OTTAWA - Bryan Murray isn’t holding out a lot of hope.
The Senators GM is ready for any scenario, whether it’s training camp opening as scheduled on Sept. 21, to the season to be delayed until a new CBA is in place, to no hockey at all this season.
With the clock ticking towrad the expiring CBA on Sept. 15 and no discussions planned between the NHL and NHLPA, Murray isn’t confident there’s going to be a new deal in place anytime soon.
“I’m not sure that I’m optimistic,” said Murray, who stopped by the Bell Sensplex Thursday to watch a handful of players taking part in informal scrimmages.
“I hope we’re going to play. I hope they work really hard at getting an agreement going, getting discussions going and we find a common ground that allows both groups to be satisfied at the end when we do have an agreement. But I would say, at the moment, it’s going to be hard to start Sept. (21).”
The Senators are trying to decide the best course of action for their players if there is a lockout. They can’t do anything about veterans like Jason Spezza, Chris Phillips, Chris Neil, Peter Regin, Craig Anderson or Milan Michalek.
But the club does have control over the future of blueliner Jared Cowen, 21, who is going into the final year of his entry-level contract, along with top prospects Jakob Silfverberg, Mika Zibanejad and Mark Stone.
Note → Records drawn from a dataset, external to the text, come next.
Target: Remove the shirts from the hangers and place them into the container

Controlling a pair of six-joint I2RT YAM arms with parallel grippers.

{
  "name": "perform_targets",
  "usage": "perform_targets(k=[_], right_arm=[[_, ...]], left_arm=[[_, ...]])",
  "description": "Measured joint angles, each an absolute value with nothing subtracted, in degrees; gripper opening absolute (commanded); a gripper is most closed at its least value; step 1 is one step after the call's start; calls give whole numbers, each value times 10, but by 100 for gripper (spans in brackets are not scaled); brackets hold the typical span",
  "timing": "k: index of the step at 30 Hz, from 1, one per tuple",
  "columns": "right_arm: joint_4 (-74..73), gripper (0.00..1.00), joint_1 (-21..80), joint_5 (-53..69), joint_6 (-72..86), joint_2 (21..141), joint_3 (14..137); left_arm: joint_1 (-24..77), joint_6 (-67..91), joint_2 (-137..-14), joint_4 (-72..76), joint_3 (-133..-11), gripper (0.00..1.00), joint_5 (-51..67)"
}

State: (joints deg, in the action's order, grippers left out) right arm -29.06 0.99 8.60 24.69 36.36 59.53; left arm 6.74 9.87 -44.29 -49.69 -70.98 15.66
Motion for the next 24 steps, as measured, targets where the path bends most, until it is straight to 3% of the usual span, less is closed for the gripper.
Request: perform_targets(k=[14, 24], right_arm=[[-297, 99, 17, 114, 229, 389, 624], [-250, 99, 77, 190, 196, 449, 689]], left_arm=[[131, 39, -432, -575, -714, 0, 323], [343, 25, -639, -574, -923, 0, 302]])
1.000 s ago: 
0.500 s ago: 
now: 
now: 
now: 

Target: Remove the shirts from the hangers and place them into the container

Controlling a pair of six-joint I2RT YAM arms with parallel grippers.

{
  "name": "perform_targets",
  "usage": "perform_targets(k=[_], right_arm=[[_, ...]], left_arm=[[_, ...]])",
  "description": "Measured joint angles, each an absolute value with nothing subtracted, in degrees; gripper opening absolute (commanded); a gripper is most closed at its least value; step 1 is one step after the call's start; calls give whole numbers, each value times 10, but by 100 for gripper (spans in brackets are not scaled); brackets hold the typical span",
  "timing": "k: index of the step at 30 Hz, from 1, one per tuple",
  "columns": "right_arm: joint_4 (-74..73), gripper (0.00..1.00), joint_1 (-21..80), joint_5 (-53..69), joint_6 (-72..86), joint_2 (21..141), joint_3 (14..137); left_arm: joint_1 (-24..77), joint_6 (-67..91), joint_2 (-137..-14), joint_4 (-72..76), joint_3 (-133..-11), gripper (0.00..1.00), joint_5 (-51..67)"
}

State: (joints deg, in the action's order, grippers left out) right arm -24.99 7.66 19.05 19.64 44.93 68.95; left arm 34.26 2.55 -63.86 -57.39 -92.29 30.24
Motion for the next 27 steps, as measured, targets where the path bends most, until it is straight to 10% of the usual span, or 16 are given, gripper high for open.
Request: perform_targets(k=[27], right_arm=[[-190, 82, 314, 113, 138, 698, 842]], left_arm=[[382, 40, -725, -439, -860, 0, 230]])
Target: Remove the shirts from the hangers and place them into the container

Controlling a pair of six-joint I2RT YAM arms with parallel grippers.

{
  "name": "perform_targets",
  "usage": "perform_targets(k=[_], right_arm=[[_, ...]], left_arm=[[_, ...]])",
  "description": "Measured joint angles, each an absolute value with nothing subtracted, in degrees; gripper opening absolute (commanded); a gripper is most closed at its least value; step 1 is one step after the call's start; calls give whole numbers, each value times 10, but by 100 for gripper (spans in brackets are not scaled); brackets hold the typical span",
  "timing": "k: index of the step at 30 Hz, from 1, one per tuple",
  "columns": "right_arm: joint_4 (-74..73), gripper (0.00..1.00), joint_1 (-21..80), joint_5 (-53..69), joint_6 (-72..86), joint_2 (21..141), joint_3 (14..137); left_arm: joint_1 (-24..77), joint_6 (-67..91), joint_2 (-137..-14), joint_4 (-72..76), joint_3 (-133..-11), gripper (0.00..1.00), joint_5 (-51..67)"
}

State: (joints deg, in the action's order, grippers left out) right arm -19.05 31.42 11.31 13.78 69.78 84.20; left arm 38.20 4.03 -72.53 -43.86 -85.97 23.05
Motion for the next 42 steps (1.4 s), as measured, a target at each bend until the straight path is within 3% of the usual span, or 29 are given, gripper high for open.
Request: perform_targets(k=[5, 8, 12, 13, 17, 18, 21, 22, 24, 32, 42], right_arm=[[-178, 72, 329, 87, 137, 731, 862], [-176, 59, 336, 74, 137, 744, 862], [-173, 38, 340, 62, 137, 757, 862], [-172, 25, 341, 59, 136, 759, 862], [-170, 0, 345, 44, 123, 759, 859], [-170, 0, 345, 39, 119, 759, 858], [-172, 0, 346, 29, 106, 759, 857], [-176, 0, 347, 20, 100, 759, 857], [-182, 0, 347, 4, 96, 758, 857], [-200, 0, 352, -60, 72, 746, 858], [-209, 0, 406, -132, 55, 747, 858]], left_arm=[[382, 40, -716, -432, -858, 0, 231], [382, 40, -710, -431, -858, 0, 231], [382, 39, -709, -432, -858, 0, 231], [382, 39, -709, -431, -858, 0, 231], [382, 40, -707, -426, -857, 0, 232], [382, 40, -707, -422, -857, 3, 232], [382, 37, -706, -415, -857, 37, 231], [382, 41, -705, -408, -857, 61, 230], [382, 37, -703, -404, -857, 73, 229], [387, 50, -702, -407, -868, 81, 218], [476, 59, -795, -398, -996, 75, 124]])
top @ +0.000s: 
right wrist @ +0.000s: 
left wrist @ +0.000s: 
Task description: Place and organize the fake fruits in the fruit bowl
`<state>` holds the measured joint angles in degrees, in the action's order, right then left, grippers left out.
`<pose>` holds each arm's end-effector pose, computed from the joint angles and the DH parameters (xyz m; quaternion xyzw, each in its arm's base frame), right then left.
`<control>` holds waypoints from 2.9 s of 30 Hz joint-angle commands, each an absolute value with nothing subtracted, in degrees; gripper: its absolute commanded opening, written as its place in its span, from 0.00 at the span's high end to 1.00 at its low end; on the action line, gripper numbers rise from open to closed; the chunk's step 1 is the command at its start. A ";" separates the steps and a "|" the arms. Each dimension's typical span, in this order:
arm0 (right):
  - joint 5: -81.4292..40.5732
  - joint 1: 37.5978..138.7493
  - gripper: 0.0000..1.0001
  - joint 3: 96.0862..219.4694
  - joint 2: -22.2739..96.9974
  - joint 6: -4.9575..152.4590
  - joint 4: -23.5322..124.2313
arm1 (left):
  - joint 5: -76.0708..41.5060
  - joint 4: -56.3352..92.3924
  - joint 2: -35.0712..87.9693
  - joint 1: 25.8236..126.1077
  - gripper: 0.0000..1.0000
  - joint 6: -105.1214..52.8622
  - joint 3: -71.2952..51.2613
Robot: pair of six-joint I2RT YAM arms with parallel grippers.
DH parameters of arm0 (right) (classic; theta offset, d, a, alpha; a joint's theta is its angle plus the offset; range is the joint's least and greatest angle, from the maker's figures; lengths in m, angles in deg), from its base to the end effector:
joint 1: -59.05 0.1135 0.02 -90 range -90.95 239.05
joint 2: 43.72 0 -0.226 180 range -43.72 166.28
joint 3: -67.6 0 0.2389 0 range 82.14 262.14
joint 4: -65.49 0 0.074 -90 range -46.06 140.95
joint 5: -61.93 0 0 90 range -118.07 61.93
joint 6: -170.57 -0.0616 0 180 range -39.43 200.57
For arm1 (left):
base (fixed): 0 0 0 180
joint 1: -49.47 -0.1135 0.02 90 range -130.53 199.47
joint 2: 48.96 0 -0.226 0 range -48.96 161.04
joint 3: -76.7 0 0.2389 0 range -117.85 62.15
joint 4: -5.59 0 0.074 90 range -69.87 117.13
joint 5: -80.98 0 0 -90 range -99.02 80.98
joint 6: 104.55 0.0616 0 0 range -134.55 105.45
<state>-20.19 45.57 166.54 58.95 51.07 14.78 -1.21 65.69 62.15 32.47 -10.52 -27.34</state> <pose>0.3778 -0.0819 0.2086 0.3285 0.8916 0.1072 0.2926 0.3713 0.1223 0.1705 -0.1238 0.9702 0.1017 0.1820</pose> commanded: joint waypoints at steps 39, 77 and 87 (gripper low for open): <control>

While Cowen played full-time in the NHL last season and was one of the Senators’ best defencemen, he’ll be expected to report to camp with Ottawa’s AHL affiliate in Binghamton in late September and he’ll stay until the lockout ends.
“We’re going to have to push down, there’s no question, some of the two-way guys. The young players on our team are going to have to go play in Binghamton if that is necessary and then go from there,” said Murray.
“The thought (with a player like Cowen) is always guys have to play, especially young people, if they have a chance to play somewhere they have to play. That’s what we did the last time with (Jason) Spezza, (Ray) Emery and even Chris Neil and went down.”
Murray said players on two-way contracts don’t have a choice and they’ll have to report to Binghamton.
“They have no option. That’s our call,” said Murray.
Murray admitted he has as many questions about what’s going to happen as everybody else. He might be working in the league, but he’s not sitting at the bargaining table and has to be ready for whatever happens.
He has been working with assistant GM Tim Murray, player personnel director Pierre Dorion and director of player development Randy Lee to try to have a solid plan in place.
“That’s what we’ve been doing the last two or three weeks with our scouts and everybody,” said Murray. “We’re planning if there is, if there’s a delay and if there’s none. We have to have things in place for (those scenarios).
“We know that, at this point in time, Binghamton is going to operate. We’re hoping that there’s an East Coast league team that will operate for some of our players and then after that we just have to hope that when they’re ready to drop the puck that the balance of our group is ready to play.”